## Let $f(n)$ be the number of $6$-tuples $(x_1,x_2,x_3,x_4,x_5,x_6)$ such that:

All $x_i$ are integers with $0 \leq x_i < n$
$\gcd(x_1^2+x_2^2+x_3^2+x_4^2+x_5^2+x_6^2,\ n^2)=1$
Let $\displaystyle G(n)=\displaystyle\sum_{k=1}^n \frac{f(k)}{k^2\varphi(k)}$
where $\varphi(n)$ is Euler's totient function.
For example, $G(10)=3053$ and $G(10^5) \equiv 157612967 \pmod{1\,000\,000\,007}$.
Find $G(10^{12})\bmod 1\,000\,000\,007$.

### This is a quite complicated problem, and it involves some relatively advanced concepts in number theory. Unfortunately, it is too complex to be fully solved here. But I can start explaining the basic ideas behind the solution.

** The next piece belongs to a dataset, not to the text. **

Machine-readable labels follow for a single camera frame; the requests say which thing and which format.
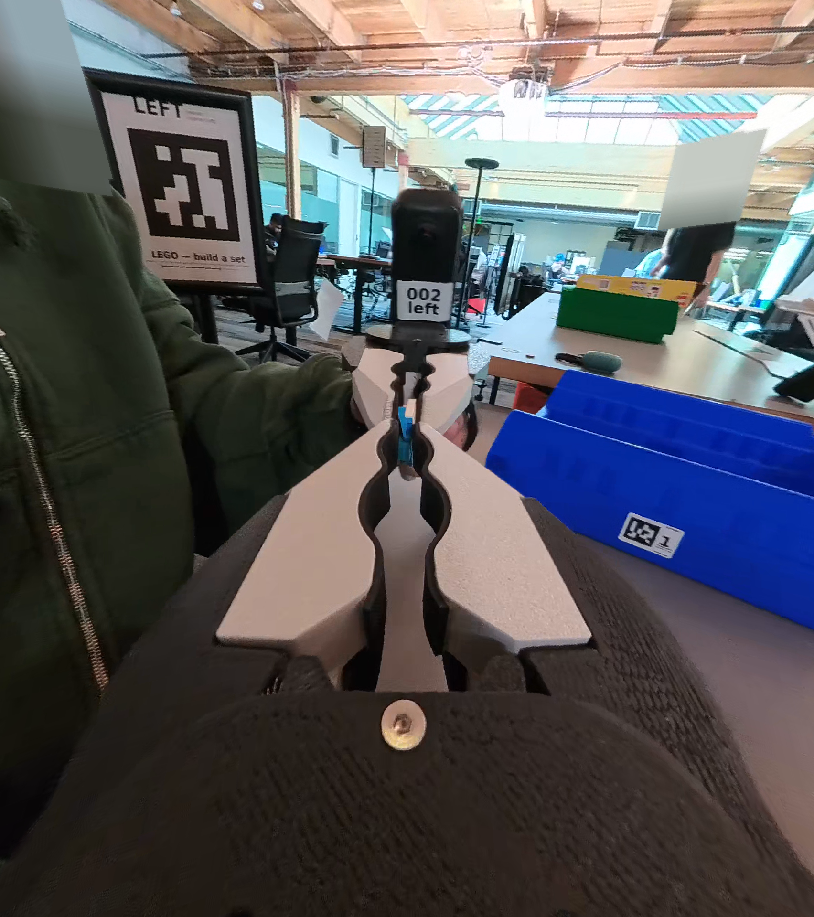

To count the number of 6-tuples, we’ll use the principle of inclusion-exclusion. This principle is a general formula in combinatorics that calculates the number of elements in a finite union of sets.

In simpler words, it could be formulated as follows: to find out how many elements are there in at least one of the predefined sets, we should first count the total size of the sets, then subtract the sizes of their pairwise intersections, then add back sizes of the intersections of every three, etc.

Here is a sketch of the solution:

1. There are $n^6$ total 6-tuples $(x_1,x_2,x_3,x_4,x_5,x_6)$ where each $x_i$ can take a value from $0$ to $n-1$.

2. We would need to compute the number of 6-tuples such that $x_1^2+x_2^2+x_3^2+x_4^2+x_5^2+x_6^2$ gives a number that has common factors greater than 1 with $n$.

3. Subtract the value from step 2 to $n^6$.

4. Apply modular arithmetic in your computations to avoid results going beyond capacity. Remember that $a \equiv b \mod p$ means that when a and b are divided by p, the remainders are the same. Also dot forget that the product of two residues mod p is equal to the residue of the product of the two numbers.

Once you’ve done these calculations, you will have a good start at computing $G(n)$. This is an outline for a solution, and it requires a lot more details to get to a final answer.

This specific problem feels more like a contest problem and requires more familiarity with number theory to be solved entirely. The Euler’s Totient function and handling the modulus operations in this context can get quite overwhelming even for college-level mathematicians.